■ **Exercise**: Leaving out the pictures, reproduce each record exactly and in full.

■ **Exercise input**:
------------------------------------------------------------------------

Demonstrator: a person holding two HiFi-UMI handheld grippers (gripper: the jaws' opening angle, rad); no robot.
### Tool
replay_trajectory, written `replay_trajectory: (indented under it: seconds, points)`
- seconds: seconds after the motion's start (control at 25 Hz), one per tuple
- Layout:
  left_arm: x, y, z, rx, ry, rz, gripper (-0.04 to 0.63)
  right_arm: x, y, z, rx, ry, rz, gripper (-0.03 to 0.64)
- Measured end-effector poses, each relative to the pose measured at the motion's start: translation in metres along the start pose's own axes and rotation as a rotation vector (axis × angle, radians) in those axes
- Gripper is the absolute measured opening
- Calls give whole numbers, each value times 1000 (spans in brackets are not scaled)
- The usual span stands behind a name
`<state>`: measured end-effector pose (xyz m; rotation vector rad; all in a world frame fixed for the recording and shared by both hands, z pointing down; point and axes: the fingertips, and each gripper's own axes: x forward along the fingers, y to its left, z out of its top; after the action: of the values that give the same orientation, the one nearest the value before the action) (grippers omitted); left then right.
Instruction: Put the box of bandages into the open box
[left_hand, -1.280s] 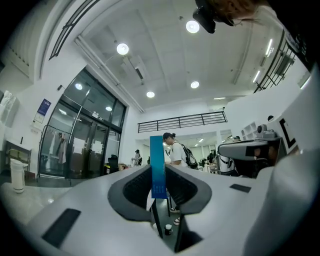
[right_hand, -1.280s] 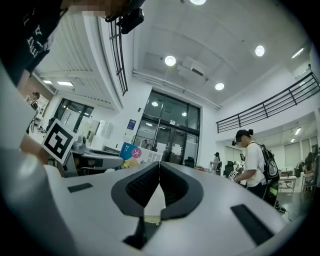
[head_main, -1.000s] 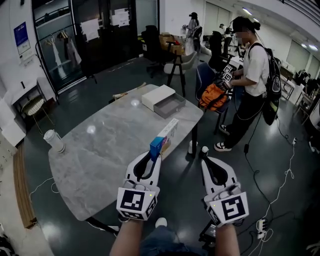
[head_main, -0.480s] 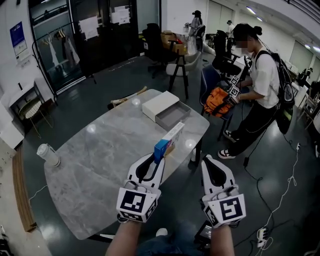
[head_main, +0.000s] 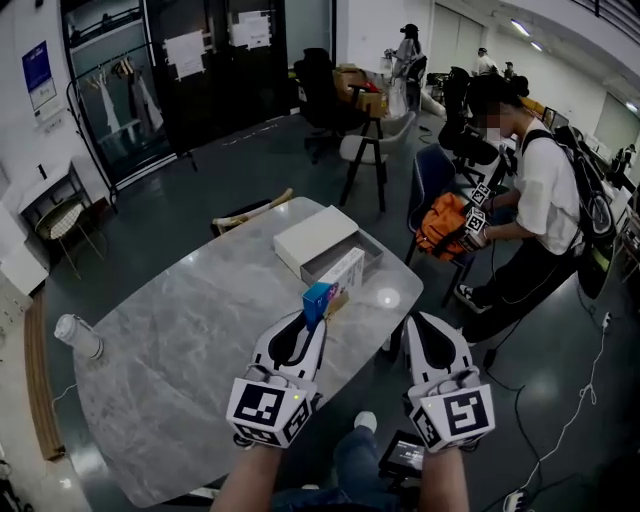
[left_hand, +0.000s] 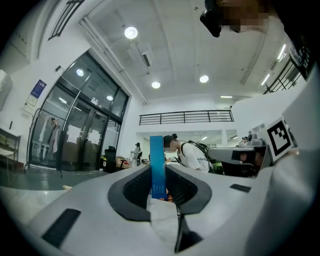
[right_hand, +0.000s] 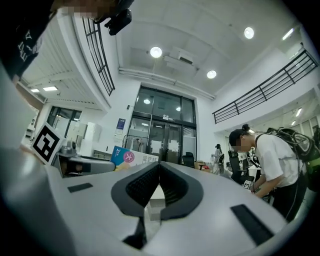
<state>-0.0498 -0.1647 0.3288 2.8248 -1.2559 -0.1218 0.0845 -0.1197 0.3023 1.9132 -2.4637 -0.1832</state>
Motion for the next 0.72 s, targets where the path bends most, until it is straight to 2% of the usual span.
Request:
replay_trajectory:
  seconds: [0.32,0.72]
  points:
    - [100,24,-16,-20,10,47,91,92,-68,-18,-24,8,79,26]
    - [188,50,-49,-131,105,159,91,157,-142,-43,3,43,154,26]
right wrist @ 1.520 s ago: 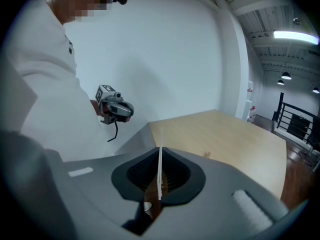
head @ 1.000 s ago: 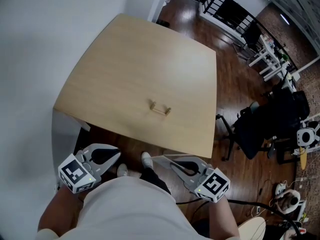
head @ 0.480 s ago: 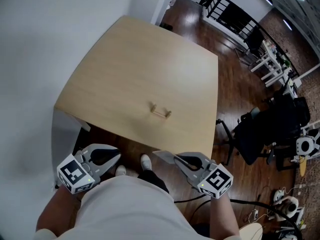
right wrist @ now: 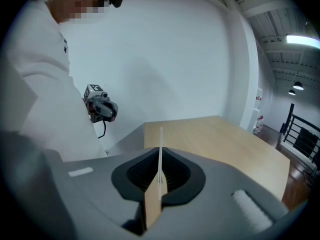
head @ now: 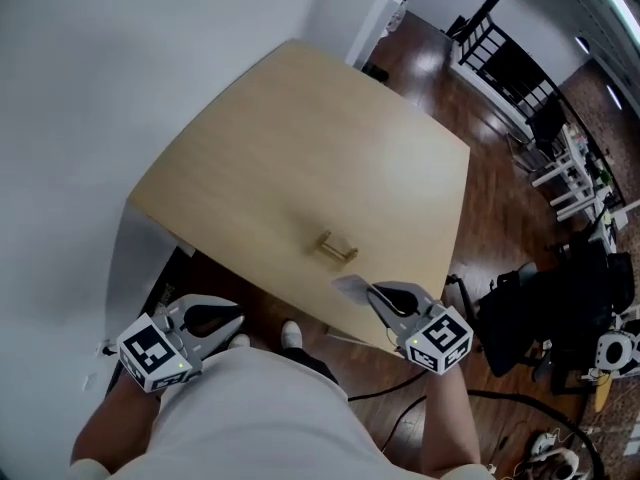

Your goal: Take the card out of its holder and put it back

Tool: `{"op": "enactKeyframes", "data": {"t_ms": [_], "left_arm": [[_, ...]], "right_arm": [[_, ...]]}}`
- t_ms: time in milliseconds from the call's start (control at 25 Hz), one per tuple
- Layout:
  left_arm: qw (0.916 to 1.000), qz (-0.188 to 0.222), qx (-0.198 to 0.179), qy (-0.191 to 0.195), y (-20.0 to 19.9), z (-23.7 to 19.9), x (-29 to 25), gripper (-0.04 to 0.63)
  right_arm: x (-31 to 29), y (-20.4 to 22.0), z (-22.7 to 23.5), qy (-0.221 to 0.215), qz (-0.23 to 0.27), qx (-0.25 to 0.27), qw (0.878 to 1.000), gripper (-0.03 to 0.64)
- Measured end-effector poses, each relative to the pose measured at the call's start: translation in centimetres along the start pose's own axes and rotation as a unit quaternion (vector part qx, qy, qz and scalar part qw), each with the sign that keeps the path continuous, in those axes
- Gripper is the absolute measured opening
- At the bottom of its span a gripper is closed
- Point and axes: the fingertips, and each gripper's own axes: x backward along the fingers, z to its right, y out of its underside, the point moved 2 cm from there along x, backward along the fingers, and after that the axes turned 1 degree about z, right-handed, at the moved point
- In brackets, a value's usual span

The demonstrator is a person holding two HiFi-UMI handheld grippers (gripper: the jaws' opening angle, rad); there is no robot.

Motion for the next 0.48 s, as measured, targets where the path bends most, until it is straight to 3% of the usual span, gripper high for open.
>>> {"op": "enactKeyframes", "data": {"t_ms": [480], "left_arm": [[0.9959, 0.011, 0.039, -0.080, -1.2, 0.4, -4.1, 0.034]], "right_arm": [[-5.4, 0.9, 9.3, -0.048, -0.013, 0.029, 0.998, 0.020]]}}
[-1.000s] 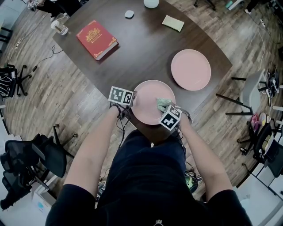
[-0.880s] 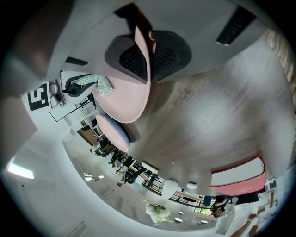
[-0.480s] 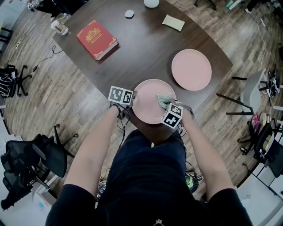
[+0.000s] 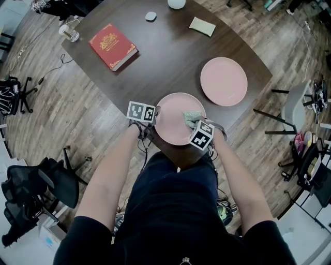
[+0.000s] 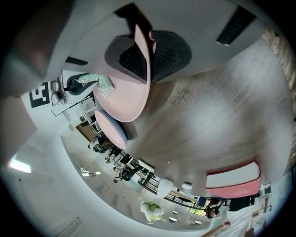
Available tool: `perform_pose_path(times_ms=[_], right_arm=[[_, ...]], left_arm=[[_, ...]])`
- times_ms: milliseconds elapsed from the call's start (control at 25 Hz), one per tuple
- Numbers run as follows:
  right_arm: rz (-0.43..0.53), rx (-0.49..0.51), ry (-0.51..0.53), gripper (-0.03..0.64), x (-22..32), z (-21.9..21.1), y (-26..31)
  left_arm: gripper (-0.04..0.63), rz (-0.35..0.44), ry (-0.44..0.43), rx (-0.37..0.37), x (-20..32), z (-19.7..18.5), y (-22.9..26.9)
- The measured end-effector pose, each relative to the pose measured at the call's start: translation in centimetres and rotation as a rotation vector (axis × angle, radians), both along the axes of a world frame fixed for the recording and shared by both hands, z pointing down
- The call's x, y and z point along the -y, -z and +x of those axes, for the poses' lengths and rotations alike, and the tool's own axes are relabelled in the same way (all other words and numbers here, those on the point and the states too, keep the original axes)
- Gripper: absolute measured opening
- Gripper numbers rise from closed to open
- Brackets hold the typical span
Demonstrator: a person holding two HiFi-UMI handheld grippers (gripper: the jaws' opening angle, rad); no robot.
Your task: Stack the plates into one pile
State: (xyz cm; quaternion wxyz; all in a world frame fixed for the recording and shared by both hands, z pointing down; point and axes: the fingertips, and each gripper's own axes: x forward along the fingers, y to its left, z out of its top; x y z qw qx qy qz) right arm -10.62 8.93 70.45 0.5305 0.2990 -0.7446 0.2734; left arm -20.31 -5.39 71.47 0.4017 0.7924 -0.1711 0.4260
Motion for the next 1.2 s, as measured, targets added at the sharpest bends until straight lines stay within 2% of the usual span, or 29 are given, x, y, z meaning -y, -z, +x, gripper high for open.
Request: perform_pose_path(times_ms=[720, 1200], right_arm=[[-0.111, 0.159, -0.073, 0.089, -3.0, -6.0, 0.8], [-0.150, 0.308, -0.180, 0.089, -2.1, -10.5, 1.4]], left_arm=[[0.017, -0.041, 0.073, -0.010, 0.3, -0.1, -0.2], [0.018, -0.039, 0.090, -0.010, 0.5, -0.1, -0.3]])
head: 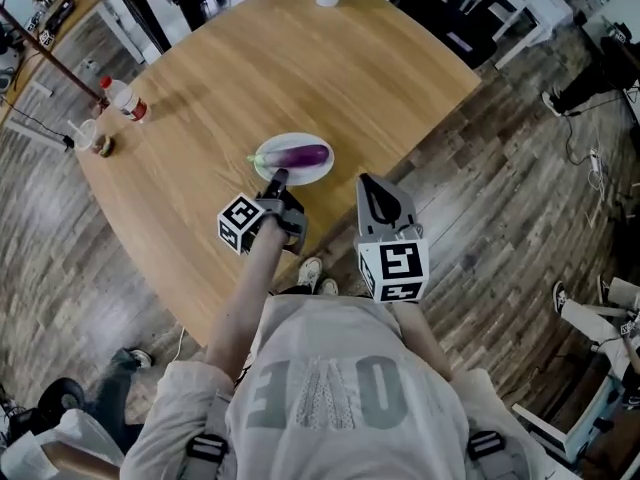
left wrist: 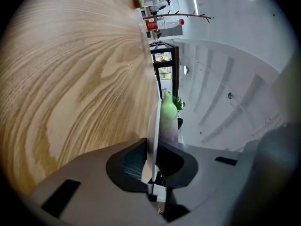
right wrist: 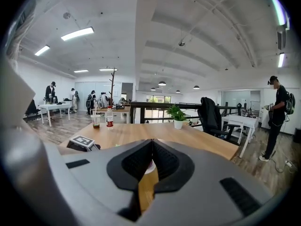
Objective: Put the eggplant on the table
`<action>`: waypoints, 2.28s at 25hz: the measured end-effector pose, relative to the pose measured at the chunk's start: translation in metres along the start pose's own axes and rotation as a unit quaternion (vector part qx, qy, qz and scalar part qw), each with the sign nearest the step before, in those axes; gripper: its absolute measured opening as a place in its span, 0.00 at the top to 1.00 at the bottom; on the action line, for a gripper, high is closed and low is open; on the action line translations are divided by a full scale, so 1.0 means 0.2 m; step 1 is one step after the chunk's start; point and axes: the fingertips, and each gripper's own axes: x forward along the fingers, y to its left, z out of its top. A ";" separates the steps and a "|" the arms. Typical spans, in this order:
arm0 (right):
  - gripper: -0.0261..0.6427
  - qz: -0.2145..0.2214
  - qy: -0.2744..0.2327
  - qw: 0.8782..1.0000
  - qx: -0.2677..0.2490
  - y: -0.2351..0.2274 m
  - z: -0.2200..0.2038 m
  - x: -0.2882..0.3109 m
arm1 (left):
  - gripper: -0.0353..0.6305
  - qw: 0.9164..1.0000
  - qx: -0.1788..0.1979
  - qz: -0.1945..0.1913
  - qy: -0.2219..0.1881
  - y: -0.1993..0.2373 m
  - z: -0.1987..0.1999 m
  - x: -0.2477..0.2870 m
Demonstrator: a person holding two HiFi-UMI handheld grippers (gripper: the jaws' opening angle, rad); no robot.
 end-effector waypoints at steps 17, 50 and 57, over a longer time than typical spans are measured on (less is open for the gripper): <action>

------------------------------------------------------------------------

■ **Answer space**:
Demonstrator: a person holding two HiFi-UMI handheld grippers (gripper: the jaws' opening angle, rad); no robot.
### Tool
replay_trajectory, written `replay_trajectory: (indented under it: seconds, points)`
- seconds: seconds after the motion's start (control at 25 Hz), one per tuple
- Layout:
  left_arm: x, y, z, rx, ry, rz, gripper (-0.04 to 0.63)
  right_arm: x, y, z, rx, ry, rz, gripper (-0.03 to 0.64)
- Measured end-effector poses, each relative to the pose measured at the motion's start: translation in metres along the start pose's own axes and rotation as a rotation vector (axis × angle, radians) in those axes
- Gripper is the absolute measured opening
- Calls give whole numbers, each value times 1000 (spans in brackets are not scaled)
- The usual span stands behind a name
`<state>`: measured end-effector pose (xyz m; rotation vector rad; all in a world frame fixed for the recording and shared by both hands, z pointing down; point and axes: the fingertips, and each gripper's own axes: x forward along the fingers, y to its left, z out of its top; after the action: of the values that give the same orientation, the one nearest the value before the action) (grippers omitted); left then right.
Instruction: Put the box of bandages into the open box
[left_hand, -1.280s] 
[right_hand, -1.280s] 
[head_main, -1.000s] 
[head_main, -0.480s] 
[head_main, +0.000s] 
[left_hand, +0.000s] 
[right_hand, +0.000s] 
<state>-0.0498 -0.1647 0.3288 2.8248 -1.2559 -0.1218 0.0845 -0.1197 0.3023 1.9132 -2.4637 -0.1832</state>
Motion for the next 0.72 s, targets where the path bends most, until it is straight to 2% of the usual span.
Request:
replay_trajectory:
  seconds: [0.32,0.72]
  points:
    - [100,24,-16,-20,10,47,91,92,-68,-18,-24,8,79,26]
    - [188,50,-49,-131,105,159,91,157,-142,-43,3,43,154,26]
right wrist @ 1.520 s ago: 
head @ 1.000 s ago: 
head @ 0.480 s ago: 
right wrist @ now: 
head @ now: 

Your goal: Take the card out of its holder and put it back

Tool: `{"op": "enactKeyframes", "data": {"t_ms": [_], "left_arm": [[_, ...]], "right_arm": [[_, ...]]}}`
- t_ms: time in milliseconds from the call's start (control at 25 Hz), one per tuple
- Layout:
  left_arm: qw (0.916 to 1.000), qz (-0.188 to 0.222), qx (-0.198 to 0.179), qy (-0.191 to 0.195), y (-20.0 to 19.9), z (-23.7 to 19.9), x (-29 to 25), gripper (-0.04 to 0.63)
  right_arm: x (-31 to 29), y (-20.4 to 22.0), z (-22.7 to 23.5), qy (-0.221 to 0.215), qz (-0.23 to 0.27), qx (-0.25 to 0.27), qw (0.878 to 1.000), gripper (-0.03 to 0.64)
- Measured end-effector poses, each relative to the pose measured at the call's start: translation in centimetres along the start pose's own axes and rotation as a unit quaternion (vector part qx, qy, qz and scalar part qw), each with the sign that keeps the path continuous, in those axes
- Gripper is the absolute measured opening
- At the bottom of its span a gripper is closed
- Point and axes: the fingertips, and each gripper's own axes: x backward along the fingers, z to its right, y out of its underside, the point moved 2 cm from there along x, backward along the fingers, and after that the axes turned 1 degree about z, right-handed, at the moved point
- In brackets, a value's usual span

The demonstrator is a person holding two HiFi-UMI handheld grippers (gripper: the jaws' opening angle, rad); there is no robot.

Motion for the next 0.48 s, as measured, targets where the path bends most, until it is straight to 3% of the usual span, gripper high for open.
>>> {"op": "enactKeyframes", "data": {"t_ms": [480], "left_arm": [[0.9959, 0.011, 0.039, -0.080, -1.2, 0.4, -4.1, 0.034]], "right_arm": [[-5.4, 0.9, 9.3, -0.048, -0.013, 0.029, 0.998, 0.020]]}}
[-1.000s] 
[-0.880s] 
[-0.480s] 
[+0.000s] 
[+0.000s] 
Available tool: `perform_pose_path(times_ms=[_], right_arm=[[_, ...]], left_arm=[[_, ...]])`
- times_ms: milliseconds elapsed from the call's start (control at 25 Hz), one per tuple
- Numbers run as follows:
  right_arm: rz (-0.43..0.53), rx (-0.49..0.51), ry (-0.51..0.53), gripper (-0.03..0.64), x (-22..32), z (-21.9..21.1), y (-26..31)
  left_arm: gripper (-0.04..0.63), rz (-0.35..0.44), ry (-0.44..0.43), rx (-0.37..0.37), x (-20..32), z (-19.7..18.5), y (-22.9..26.9)
- The measured end-effector pose, each relative to the pose measured at the call's start: translation in centimetres and rotation as a rotation vector (axis × angle, radians), both along the axes of a world frame fixed for the recording and shared by both hands, z pointing down
- The call's x, y and z point along the -y, -z and +x of those axes, for the poses' lengths and rotations alike, and the tool's own axes are relabelled in the same way (all other words and numbers here, those on the point and the states too, keep the original axes)
- Gripper: absolute measured opening
- Gripper numbers rise from closed to open
- Brackets hold the typical span
Demonstrator: a person holding two HiFi-UMI handheld grippers (gripper: the jaws' opening angle, rad); no robot.
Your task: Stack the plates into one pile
State: (xyz cm; quaternion wxyz; all in a world frame fixed for the recording and shared by both hands, z pointing down; point and axes: the fingertips, and each gripper's own axes: x forward along the fingers, y to its left, z out of its top; x y z qw qx qy qz) right arm -10.62 8.93 70.45 0.5305 0.2990 -0.7446 0.2734; left arm -20.31 -5.39 71.47 0.4017 0.7924 -0.1711 0.4260
Motion for the next 1.2 s, as measured, targets added at the sharpest bends until straight lines stay within 2% of the usual span, or 29 are given, x, y, z meaning -y, -z, +x, gripper high for open.
Request: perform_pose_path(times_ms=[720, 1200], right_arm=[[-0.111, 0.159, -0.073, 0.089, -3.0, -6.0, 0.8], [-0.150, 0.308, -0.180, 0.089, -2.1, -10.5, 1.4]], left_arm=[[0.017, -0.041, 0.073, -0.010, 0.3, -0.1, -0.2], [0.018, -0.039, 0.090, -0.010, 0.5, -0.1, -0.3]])
head: 
left wrist: 
right wrist: 
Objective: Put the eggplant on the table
`<action>`: waypoints, 2.28s at 25hz: the measured end-effector pose, relative to the pose measured at the chunk's start: translation in metres along the start pose's own axes and rotation as a unit quaternion (vector part qx, qy, qz and scalar part qw), each with the sign nearest the step before, in those axes; gripper: its absolute measured opening as a place in its span, 0.00 at the top to 1.00 at the bottom; on the action line, for a gripper, high is closed and low is open; on the action line translations are divided by a full scale, so 1.0 means 0.2 m; step 1 is one step after the chunk's start; point and axes: the fingertips, and each gripper's own axes: x forward along the fingers, y to its left, z out of its top. A ";" separates the steps and a "|" the arms. Typical spans, in this order:
arm0 (right):
  - gripper: -0.0261..0.6427
  - qz: -0.2145..0.2214
  - qy: -0.2744..0.2327
  - qw: 0.8782..1.0000
  - qx: -0.2677..0.2490
  - y: -0.2351..0.2274 m
  - z: -0.2200..0.2038 m
  - x: -0.2882..0.3109 m
arm1 (left):
  - gripper: -0.0353..0.6305
  - qw: 0.9164..1.0000
  - qx: -0.1788..0.1979
  - qz: -0.1945..0.1913
  - qy: -0.2219..0.1881
  - y: -0.1993..0.2373 m
  - z: -0.1987..0.1999 m
  - x: -0.2477..0.2870 m
Demonstrator: a person holding two HiFi-UMI handheld grippers (gripper: the jaws' opening angle, rad); no robot.
 end-effector waypoints at steps 17, 50 and 57, over a longer time than typical spans are measured on (less is open for the gripper): <action>

Nothing further belongs to this answer.